Exercise data
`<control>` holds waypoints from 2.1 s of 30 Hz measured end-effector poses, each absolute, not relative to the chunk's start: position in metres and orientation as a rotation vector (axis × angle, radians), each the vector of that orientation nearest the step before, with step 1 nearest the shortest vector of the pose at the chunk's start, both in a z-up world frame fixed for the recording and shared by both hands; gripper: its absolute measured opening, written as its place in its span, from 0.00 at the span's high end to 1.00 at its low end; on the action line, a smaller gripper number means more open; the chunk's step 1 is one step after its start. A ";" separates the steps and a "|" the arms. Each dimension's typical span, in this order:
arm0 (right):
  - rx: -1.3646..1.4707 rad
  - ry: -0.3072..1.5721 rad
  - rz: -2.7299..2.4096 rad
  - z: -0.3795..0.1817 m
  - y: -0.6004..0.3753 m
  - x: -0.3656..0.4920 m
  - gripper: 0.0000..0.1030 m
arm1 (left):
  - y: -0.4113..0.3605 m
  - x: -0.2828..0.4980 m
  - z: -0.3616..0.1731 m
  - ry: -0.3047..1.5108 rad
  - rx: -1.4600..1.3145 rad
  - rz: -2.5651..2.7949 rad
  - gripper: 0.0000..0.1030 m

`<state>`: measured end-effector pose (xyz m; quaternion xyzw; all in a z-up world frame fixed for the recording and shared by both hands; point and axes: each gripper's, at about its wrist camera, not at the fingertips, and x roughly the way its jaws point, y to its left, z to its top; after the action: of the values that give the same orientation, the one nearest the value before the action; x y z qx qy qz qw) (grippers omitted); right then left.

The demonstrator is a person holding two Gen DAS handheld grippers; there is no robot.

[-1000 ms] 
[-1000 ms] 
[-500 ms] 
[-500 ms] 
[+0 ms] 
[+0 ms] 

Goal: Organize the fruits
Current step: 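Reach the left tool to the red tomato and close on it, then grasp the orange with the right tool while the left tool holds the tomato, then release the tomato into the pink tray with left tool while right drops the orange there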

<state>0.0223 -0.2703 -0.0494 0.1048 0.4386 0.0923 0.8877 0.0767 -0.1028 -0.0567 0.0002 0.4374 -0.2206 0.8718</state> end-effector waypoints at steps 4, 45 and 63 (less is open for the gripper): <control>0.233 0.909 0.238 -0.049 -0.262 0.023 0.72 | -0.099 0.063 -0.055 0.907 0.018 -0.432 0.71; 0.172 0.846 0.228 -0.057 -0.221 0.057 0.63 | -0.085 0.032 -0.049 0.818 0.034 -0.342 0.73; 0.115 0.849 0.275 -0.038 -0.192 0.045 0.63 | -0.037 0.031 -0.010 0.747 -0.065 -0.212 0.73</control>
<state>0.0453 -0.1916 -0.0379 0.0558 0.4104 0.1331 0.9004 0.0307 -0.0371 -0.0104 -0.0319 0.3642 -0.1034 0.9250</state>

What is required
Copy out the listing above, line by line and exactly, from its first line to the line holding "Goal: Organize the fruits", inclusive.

Answer to this task
`<control>` holds waypoints from 2.1 s of 30 Hz measured end-effector poses, each absolute, not relative to the chunk's start: position in metres and orientation as a rotation vector (axis × angle, radians), each the vector of that orientation nearest the step before, with step 1 nearest the shortest vector of the pose at the chunk's start, both in a z-up world frame fixed for the recording and shared by both hands; gripper: its absolute measured opening, written as its place in its span, from 0.00 at the span's high end to 1.00 at its low end; on the action line, a smaller gripper number means more open; the chunk's step 1 is one step after its start. A ";" separates the steps and a "|" the arms. Each dimension's typical span, in this order:
arm0 (right):
  - rx: -1.3646..1.4707 rad
  - ry: -0.3072..1.5721 rad
  - rz: -2.7299..2.4096 rad
  - z: -0.3795..0.1817 m
  - y: -0.6004..0.3753 m
  - x: -0.3656..0.4920 m
  - gripper: 0.0000..0.1030 m
arm1 (left):
  - y: -0.4113..0.3605 m
  - x: -0.2828..0.4980 m
  - z: -0.3616..0.1731 m
  - ry: -0.3047..1.5108 rad
  - rx: -1.4600..1.3145 rad
  - rz: -2.5651..2.7949 rad
  - gripper: 0.0000..0.1030 m

`<state>`: measured end-effector pose (xyz m; quaternion xyzw; all in a z-up world frame fixed for the recording and shared by both hands; point and axes: each gripper's, at about its wrist camera, not at the fingertips, and x roughly the way its jaws point, y to its left, z to its top; after the action: of the values that give the same orientation, the one nearest the value before the action; x y z qx qy qz qw) (grippers omitted); right then left.

The demonstrator is a person holding two Gen DAS handheld grippers; there is no robot.

[-1000 ms] 
[-1000 ms] 
[-500 ms] 
[-500 ms] 
[+0 ms] 
[+0 ms] 

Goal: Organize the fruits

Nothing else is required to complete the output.